:: Exercise ::
From the entries below, print exactly the span beginning with the line holding "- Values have" and ending with the line holding "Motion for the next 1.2", endpoints included, and skip any pictures.

(Dataset entries)
───

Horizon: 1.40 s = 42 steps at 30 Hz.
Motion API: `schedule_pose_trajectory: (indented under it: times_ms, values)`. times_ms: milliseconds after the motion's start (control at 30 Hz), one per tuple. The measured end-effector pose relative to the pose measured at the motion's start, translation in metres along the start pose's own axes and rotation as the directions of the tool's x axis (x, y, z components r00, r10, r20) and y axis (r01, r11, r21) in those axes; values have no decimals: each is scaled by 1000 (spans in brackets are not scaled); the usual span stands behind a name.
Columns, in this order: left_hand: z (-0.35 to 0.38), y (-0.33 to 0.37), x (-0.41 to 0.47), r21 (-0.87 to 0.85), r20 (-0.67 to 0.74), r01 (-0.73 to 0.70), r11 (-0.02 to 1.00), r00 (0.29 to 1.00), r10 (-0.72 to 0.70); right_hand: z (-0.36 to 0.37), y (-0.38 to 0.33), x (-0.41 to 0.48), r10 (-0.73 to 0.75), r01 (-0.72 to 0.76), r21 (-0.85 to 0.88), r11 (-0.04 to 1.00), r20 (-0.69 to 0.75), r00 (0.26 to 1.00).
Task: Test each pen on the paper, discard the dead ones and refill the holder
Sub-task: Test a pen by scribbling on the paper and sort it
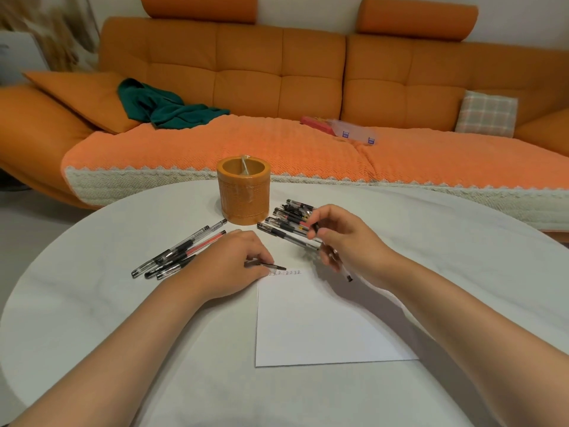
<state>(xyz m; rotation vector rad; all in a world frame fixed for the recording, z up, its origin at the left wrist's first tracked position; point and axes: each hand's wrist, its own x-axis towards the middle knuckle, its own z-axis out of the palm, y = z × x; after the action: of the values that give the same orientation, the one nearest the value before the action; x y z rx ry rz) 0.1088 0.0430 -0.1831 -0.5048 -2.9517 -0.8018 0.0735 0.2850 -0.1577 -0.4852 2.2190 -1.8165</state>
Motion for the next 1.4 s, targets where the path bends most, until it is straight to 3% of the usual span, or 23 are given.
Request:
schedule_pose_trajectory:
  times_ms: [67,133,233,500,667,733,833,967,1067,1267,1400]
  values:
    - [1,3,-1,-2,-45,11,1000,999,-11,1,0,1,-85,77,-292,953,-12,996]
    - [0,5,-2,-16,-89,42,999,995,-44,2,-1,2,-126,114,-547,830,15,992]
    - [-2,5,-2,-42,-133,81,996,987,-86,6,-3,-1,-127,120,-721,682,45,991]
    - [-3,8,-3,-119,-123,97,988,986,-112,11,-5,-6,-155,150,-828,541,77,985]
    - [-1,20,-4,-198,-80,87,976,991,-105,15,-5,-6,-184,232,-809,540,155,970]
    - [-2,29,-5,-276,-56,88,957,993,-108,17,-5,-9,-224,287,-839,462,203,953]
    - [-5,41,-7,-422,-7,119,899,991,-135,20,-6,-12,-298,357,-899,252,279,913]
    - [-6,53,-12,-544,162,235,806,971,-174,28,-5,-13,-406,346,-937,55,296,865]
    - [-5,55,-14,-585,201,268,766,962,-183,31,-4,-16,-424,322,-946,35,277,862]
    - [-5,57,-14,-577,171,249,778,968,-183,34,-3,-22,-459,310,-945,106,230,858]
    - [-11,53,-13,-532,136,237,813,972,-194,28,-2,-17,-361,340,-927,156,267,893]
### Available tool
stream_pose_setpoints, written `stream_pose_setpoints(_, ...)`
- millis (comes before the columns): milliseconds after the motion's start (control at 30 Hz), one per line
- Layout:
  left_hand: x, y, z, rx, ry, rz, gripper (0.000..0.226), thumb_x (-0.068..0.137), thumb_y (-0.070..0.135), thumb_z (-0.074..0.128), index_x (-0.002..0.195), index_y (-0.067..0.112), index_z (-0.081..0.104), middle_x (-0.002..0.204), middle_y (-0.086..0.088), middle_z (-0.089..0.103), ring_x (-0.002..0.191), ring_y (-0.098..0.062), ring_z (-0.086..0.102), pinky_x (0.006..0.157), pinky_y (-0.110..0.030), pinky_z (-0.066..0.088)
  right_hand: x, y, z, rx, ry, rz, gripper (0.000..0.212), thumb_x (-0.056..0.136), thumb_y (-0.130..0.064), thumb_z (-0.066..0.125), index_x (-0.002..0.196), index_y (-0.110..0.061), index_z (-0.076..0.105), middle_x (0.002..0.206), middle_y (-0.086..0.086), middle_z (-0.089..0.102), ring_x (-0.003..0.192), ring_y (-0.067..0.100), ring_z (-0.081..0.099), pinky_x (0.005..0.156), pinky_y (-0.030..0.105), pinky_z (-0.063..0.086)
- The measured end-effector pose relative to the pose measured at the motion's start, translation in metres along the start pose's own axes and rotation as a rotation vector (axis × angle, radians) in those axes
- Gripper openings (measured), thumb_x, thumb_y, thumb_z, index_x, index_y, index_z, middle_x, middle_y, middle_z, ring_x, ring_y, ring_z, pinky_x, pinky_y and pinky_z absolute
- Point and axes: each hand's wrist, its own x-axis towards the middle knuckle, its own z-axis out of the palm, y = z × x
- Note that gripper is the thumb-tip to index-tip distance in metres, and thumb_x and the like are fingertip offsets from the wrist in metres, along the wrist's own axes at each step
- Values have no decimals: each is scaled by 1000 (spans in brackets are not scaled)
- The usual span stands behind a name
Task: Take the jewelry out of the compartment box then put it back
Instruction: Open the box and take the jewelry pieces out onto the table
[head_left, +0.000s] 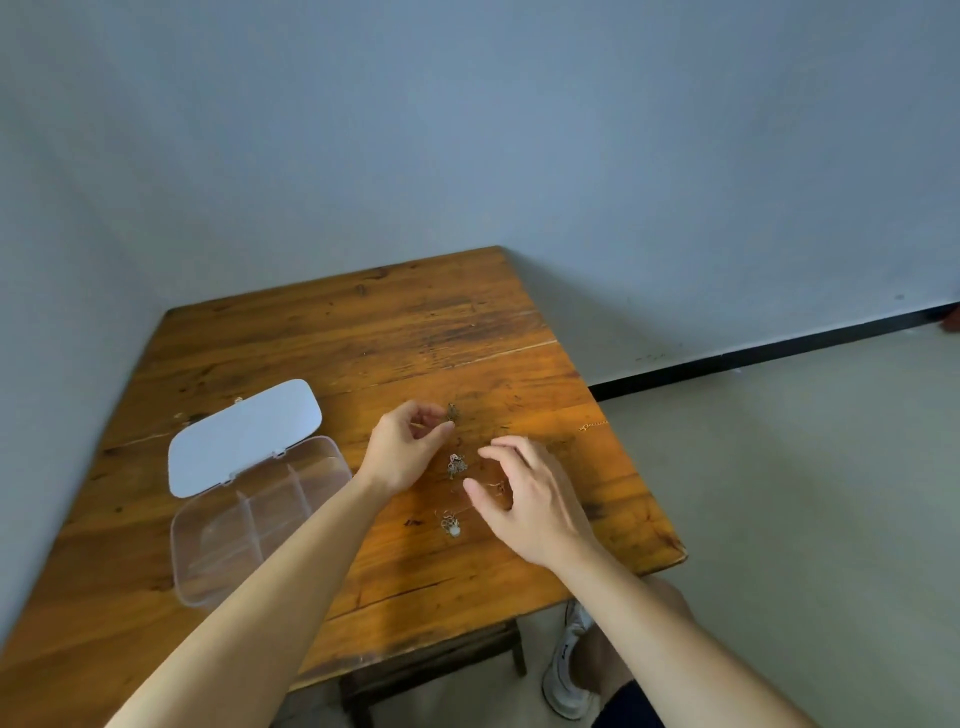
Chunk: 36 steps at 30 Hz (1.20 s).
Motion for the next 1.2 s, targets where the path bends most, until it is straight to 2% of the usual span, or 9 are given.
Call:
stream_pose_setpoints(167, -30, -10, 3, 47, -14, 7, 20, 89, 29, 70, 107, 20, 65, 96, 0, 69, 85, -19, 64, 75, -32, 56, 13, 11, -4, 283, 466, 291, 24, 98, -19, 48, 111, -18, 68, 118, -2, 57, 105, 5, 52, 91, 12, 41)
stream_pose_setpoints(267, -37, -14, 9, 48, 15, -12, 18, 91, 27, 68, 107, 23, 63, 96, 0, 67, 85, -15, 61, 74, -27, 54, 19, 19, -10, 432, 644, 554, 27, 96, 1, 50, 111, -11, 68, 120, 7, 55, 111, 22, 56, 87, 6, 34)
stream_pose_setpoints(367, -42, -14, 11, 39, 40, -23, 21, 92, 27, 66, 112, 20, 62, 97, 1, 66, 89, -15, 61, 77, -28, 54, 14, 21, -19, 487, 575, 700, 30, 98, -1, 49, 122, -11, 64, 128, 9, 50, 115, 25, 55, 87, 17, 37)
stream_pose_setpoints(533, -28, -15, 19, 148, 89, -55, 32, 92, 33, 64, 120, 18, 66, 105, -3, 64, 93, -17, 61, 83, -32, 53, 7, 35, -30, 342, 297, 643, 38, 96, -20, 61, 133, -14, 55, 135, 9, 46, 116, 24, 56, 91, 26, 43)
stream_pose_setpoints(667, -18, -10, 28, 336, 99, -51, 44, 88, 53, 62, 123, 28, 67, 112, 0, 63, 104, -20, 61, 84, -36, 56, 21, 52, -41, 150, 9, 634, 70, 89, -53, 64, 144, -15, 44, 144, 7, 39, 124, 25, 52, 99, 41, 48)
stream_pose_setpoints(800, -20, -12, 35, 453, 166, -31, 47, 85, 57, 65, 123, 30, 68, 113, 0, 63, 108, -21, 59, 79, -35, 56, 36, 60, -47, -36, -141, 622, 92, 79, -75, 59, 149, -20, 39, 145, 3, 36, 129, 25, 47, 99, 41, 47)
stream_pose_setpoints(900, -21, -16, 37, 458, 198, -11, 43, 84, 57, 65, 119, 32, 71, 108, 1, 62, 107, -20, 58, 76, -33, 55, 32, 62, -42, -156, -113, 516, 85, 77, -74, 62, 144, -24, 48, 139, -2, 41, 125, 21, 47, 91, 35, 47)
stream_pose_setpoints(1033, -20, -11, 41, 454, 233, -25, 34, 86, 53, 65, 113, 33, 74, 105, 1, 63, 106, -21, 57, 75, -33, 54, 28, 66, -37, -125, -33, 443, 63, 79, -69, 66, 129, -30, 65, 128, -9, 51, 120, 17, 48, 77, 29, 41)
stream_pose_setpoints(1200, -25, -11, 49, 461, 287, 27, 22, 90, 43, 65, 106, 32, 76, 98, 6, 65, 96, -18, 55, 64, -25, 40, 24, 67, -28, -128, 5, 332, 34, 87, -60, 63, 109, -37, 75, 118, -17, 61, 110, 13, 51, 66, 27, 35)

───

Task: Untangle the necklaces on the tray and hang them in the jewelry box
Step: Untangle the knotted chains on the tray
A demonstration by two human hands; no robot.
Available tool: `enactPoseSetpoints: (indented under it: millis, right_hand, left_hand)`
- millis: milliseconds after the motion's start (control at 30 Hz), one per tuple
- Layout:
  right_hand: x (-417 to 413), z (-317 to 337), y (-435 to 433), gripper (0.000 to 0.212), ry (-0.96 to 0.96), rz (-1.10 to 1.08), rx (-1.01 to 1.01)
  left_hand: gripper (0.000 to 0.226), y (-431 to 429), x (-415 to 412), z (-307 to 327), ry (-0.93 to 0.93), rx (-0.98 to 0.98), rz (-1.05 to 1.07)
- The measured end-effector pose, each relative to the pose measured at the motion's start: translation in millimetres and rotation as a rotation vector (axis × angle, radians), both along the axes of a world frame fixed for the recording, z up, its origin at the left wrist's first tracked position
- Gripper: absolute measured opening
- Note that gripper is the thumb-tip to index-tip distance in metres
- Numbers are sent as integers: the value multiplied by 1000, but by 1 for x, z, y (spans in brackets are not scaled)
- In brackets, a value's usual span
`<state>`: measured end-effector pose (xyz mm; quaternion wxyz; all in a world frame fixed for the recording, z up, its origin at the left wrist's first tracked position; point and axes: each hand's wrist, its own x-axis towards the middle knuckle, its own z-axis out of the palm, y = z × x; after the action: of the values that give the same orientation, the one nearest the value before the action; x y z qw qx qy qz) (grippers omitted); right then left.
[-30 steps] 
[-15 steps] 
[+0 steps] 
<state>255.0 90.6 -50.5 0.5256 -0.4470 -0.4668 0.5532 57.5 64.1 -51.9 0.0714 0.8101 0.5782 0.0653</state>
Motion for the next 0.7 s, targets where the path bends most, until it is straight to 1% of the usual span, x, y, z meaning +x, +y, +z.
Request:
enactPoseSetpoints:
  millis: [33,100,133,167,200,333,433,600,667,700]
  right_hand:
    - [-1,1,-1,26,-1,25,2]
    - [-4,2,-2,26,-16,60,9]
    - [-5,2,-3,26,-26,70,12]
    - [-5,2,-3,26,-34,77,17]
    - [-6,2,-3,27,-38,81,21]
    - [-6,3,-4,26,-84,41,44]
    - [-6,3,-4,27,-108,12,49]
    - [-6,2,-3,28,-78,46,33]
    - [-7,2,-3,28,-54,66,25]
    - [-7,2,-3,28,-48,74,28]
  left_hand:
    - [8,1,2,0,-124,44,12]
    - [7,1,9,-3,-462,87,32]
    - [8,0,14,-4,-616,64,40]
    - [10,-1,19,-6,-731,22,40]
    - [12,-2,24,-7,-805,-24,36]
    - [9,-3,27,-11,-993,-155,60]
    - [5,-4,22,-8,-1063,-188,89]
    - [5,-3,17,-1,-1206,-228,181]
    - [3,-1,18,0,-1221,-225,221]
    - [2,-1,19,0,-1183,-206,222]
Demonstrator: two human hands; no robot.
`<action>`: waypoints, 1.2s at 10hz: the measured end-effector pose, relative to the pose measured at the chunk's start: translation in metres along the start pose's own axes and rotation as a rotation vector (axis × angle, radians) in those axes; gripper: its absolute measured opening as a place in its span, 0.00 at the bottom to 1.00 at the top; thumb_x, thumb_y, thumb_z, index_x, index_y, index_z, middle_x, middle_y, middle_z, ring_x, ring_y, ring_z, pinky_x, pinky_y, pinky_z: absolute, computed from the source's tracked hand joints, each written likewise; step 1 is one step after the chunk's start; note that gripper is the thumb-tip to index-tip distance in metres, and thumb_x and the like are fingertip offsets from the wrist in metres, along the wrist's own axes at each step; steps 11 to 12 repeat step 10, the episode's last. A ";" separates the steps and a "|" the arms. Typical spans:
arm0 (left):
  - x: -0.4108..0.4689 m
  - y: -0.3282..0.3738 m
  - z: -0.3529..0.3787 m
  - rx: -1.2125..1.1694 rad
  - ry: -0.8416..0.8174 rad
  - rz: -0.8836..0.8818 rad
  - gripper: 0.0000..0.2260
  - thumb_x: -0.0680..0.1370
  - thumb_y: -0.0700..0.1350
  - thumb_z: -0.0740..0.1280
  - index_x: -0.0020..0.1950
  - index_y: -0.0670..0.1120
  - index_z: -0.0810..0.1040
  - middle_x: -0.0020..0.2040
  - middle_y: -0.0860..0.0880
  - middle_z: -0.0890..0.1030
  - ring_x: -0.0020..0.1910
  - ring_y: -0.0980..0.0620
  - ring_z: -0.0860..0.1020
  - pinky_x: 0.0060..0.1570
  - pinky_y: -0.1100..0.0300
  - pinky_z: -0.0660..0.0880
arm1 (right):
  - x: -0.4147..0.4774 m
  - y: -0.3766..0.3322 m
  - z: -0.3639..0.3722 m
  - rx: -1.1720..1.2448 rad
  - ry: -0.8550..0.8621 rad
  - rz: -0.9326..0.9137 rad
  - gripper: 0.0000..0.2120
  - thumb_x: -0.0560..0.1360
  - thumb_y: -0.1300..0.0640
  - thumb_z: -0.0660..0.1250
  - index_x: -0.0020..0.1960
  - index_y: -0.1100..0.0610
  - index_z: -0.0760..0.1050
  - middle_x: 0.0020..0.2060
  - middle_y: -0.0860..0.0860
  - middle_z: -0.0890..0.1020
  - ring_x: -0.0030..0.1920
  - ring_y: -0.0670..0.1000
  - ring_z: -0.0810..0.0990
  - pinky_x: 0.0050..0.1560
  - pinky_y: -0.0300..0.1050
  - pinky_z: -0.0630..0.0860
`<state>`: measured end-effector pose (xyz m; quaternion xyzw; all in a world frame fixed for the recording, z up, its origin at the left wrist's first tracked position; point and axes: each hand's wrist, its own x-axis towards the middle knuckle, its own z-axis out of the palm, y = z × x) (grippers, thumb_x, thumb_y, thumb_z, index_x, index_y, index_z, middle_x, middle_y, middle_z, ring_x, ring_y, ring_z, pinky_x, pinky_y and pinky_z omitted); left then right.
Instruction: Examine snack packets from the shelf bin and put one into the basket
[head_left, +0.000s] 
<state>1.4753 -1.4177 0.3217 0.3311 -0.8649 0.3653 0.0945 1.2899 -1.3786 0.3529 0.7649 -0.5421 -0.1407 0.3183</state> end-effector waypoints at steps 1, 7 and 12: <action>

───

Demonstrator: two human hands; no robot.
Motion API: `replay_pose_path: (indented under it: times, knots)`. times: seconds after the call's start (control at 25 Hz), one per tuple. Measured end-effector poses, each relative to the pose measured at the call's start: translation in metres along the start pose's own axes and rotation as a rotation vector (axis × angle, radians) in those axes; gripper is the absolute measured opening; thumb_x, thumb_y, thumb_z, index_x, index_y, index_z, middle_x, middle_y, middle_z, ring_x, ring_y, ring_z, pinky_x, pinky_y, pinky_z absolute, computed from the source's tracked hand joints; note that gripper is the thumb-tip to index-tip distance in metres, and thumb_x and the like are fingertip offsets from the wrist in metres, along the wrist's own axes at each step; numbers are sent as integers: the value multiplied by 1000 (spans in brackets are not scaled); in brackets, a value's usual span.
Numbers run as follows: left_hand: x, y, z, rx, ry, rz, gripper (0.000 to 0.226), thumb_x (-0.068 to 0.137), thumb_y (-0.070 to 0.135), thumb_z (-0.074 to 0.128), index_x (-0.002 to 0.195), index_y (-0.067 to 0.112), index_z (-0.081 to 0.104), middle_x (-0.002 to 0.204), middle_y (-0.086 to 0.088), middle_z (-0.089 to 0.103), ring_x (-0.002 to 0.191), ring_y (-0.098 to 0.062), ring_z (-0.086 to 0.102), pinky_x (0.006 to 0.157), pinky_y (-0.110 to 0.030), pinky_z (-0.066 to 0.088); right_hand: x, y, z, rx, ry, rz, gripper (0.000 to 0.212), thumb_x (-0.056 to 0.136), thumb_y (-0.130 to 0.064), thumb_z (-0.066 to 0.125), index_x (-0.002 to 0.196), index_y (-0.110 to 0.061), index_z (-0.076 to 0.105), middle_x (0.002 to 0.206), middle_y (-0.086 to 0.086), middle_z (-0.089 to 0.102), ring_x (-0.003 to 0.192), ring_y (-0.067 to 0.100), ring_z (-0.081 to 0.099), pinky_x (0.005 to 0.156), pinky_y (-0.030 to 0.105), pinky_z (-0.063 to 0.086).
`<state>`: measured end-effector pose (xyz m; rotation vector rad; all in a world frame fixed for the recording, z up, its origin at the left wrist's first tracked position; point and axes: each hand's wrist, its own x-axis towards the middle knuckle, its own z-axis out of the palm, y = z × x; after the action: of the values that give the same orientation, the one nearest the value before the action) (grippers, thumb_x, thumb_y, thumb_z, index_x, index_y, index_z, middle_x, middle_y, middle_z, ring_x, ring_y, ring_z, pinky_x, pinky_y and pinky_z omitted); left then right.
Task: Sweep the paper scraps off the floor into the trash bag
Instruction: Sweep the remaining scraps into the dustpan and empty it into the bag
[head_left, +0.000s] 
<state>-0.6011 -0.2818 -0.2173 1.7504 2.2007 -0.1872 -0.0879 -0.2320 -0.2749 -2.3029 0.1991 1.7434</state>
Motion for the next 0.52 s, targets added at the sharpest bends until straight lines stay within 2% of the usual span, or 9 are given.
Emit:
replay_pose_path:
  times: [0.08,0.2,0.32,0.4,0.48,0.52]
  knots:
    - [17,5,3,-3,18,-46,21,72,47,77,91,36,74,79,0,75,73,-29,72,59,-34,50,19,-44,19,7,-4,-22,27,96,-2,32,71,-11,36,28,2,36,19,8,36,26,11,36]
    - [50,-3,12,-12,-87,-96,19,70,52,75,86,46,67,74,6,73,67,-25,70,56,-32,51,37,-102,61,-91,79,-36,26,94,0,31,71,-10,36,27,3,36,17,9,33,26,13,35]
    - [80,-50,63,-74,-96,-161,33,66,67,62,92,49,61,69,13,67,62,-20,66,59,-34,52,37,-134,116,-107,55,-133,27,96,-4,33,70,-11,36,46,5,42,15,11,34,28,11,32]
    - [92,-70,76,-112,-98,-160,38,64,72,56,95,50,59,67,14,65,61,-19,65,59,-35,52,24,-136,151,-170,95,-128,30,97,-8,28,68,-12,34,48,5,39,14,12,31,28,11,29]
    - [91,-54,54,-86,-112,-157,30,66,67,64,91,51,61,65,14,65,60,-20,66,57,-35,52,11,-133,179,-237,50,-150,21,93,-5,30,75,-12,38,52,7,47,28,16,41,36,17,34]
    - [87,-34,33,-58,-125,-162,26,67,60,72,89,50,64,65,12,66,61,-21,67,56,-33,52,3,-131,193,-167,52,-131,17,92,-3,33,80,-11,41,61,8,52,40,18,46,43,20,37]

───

:: Written reply ::
- Values have no decimals: each is scaled by 1000 (spans in brackets are not scaled)
- The usual span stands behind a name
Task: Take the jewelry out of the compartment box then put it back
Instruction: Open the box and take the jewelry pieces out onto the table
[head_left, +0.000s] 
Chunk: 36 steps at 30 Hz (1.20 s).
Motion for the next 1.2 s, targets where the path bends most, until it is straight to 2% of the usual span, or 9 are given.

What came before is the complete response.